• _PROBLEM_:
Reproduce the records below exactly, with nothing altered.

(Data records)
+ + + + + + +

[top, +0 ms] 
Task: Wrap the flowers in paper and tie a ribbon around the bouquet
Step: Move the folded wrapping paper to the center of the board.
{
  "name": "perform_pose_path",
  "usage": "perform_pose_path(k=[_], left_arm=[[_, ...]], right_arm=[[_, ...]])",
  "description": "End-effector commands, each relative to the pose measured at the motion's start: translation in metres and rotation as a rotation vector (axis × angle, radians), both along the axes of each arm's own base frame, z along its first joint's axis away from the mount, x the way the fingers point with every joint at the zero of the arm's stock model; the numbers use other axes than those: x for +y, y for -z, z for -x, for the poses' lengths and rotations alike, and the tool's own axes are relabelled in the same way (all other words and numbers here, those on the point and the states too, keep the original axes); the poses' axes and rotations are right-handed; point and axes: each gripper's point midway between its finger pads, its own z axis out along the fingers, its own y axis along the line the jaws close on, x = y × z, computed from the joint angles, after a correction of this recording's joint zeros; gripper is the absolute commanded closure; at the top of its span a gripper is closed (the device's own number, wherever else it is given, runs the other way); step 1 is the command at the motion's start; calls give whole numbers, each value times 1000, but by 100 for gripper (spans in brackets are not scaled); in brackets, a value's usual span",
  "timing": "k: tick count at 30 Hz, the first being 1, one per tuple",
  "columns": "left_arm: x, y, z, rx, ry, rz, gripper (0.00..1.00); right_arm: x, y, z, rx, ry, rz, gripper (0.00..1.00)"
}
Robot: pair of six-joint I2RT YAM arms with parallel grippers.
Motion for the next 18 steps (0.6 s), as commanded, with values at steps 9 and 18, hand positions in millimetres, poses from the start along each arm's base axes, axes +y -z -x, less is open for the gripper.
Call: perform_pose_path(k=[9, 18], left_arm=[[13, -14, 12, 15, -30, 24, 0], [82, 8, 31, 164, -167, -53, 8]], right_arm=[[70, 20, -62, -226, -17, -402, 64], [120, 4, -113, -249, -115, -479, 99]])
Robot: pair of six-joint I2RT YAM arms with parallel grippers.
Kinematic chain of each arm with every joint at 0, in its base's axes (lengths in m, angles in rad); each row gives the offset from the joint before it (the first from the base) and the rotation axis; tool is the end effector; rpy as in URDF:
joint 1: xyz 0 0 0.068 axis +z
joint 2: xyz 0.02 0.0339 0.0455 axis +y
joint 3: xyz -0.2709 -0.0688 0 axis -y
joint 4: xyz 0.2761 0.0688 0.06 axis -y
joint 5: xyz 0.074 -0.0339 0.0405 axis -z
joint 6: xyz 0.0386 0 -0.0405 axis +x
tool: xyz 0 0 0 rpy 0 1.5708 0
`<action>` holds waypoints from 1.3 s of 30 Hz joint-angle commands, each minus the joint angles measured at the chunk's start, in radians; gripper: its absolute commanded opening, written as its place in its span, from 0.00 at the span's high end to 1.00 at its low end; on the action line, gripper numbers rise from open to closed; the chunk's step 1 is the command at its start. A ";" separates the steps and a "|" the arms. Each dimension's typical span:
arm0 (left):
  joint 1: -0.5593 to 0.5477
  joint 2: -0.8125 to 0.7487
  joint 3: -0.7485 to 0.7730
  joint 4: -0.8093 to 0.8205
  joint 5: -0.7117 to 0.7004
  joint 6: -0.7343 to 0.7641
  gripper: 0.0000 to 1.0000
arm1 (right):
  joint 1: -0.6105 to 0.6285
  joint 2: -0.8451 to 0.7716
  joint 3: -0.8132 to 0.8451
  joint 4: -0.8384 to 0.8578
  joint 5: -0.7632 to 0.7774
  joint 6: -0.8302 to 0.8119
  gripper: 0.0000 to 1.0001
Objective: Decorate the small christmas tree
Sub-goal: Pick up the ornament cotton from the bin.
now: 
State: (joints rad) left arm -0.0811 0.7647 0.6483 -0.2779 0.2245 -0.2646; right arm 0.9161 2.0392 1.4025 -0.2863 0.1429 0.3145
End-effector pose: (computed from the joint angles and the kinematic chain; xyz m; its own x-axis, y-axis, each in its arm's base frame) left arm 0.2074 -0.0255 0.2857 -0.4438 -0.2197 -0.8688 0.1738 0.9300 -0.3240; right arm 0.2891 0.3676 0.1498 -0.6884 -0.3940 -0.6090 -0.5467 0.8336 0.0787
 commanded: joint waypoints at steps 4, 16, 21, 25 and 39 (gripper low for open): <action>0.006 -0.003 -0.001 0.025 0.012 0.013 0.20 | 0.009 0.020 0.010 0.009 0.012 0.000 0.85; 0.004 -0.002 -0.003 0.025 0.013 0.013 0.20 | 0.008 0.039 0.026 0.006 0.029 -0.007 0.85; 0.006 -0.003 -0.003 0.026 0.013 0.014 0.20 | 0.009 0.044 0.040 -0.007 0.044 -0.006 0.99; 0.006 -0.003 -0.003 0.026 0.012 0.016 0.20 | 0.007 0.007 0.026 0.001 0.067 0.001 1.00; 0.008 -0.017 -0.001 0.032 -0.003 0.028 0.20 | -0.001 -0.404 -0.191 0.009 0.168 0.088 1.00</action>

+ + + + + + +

• _RESULT FOR THIS TASK_:
[top, +0 ms] 
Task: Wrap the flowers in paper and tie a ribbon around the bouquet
Step: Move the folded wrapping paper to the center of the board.
{
  "name": "perform_pose_path",
  "usage": "perform_pose_path(k=[_], left_arm=[[_, ...]], right_arm=[[_, ...]])",
  "description": "End-effector commands, each relative to the pose measured at the motion's start: translation in metres and rotation as a rotation vector (axis × angle, radians), both along the axes of each arm's own base frame, z along its first joint's axis away from the mount, x the way the fingers point with every joint at the zero of the arm's stock model; the numbers use other axes than those: x for +y, y for -z, z for -x, for the poses' lengths and rotations alike, and the tool's own axes are relabelled in the same way (all other words and numbers here, those on the point and the states too, keep the original axes); the poses' axes and rotations are right-handed; point and axes: each gripper's point midway between its finger pads, its own z axis out along the fingers, its own y axis along the line the jaws close on, x = y × z, computed from the joint angles, after a correction of this recording's joint zeros; gripper is the absolute commanded closure; at the top of its span a gripper is closed (the device's own number, wherever else it is given, runs the other way); step 1 is the command at the motion's start; calls give whole numbers, each value times 1000, but by 100 for gripper (spans in brackets are not scaled); in brackets, a value's usual span",
  "timing": "k: tick count at 30 Hz, the first being 1, one per tuple",
  "columns": "left_arm: x, y, z, rx, ry, rz, gripper (0.00..1.00); right_arm: x, y, z, rx, ry, rz, gripper (0.00..1.00)"
}
Robot: pair of six-joint I2RT YAM arms with parallel grippers.
Motion for the next 18 steps (0.6 s), as commanded, with values at steps 9 and 18, hand positions in millimetres, poses from the start along each arm's base axes, axes +y -z -x, less is open for the gripper.
Call: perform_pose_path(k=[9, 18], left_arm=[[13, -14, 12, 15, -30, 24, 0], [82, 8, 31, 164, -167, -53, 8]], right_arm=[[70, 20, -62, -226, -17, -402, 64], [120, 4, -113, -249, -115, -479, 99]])
Robot: pair of six-joint I2RT YAM arms with parallel grippers.
Kinematic chain of each arm with every joint at 0, in its base's axes (lengths in m, angles in rad); each row gives the offset from the joint before it (the first from the base) and the rotation axis; tool is the end effector; rpy as in URDF:
joint 1: xyz 0 0 0.068 axis +z
joint 2: xyz 0.02 0.0339 0.0455 axis +y
joint 3: xyz -0.2709 -0.0688 0 axis -y
joint 4: xyz 0.2761 0.0688 0.06 axis -y
joint 5: xyz 0.074 -0.0339 0.0405 axis -z
joint 6: xyz 0.0386 0 -0.0405 axis +x
tool: xyz 0 0 0 rpy 0 1.5708 0
`<action>` holds waypoints from 1.3 s of 30 Hz joint-angle commands, each minus the joint angles measured at the chunk's start, in radians; gripper: its absolute commanded opening, written as its place in its span, from 0.00 at the span's high end to 1.00 at its low end; on the action line, gripper numbers rise from open to closed; the chunk's step 1 is the command at its start. A ";" separates the steps and a "|" the arms. Each dimension's typical span:
arm0 (left):
  joint 1: -0.5593 to 0.5477
  joint 2: -0.8125 to 0.7487
  joint 3: -0.7485 to 0.7730
  joint 4: -0.8093 to 0.8205
  joint 5: -0.7117 to 0.7004
  joint 6: -0.7343 to 0.7641
  gripper: 0.0000 to 1.0000
arm1 (right):
  joint 1: -0.6105 to 0.6285
  joint 2: -0.8451 to 0.7716
  joint 3: -0.8132 to 0.8451
  joint 4: -0.8384 to 0.8578
  joint 5: -0.7632 to 0.7774
  joint 6: -0.8302 to 0.8119
  gripper: 0.0000 to 1.0001
Objective: Decorate the small christmas tree
Sub-goal: Pick up the ornament cotton from the bin.
now: 
State: (joints rad) left arm -0.0811 0.7647 0.6483 -0.2779 0.2245 -0.2646; right arm 0.9161 2.0392 1.4025 -0.2863 0.1429 0.3145
End-effector pose: (computed from the joint angles and the kinematic chain; xyz m; its own x-axis, y-axis, each in its arm's base frame) left arm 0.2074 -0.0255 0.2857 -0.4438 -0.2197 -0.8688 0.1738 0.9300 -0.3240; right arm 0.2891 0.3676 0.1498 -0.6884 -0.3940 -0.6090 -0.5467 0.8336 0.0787
 commanded: joint waypoints at steps 4, 16, 21, 25 and 39 (gripper low for open): <action>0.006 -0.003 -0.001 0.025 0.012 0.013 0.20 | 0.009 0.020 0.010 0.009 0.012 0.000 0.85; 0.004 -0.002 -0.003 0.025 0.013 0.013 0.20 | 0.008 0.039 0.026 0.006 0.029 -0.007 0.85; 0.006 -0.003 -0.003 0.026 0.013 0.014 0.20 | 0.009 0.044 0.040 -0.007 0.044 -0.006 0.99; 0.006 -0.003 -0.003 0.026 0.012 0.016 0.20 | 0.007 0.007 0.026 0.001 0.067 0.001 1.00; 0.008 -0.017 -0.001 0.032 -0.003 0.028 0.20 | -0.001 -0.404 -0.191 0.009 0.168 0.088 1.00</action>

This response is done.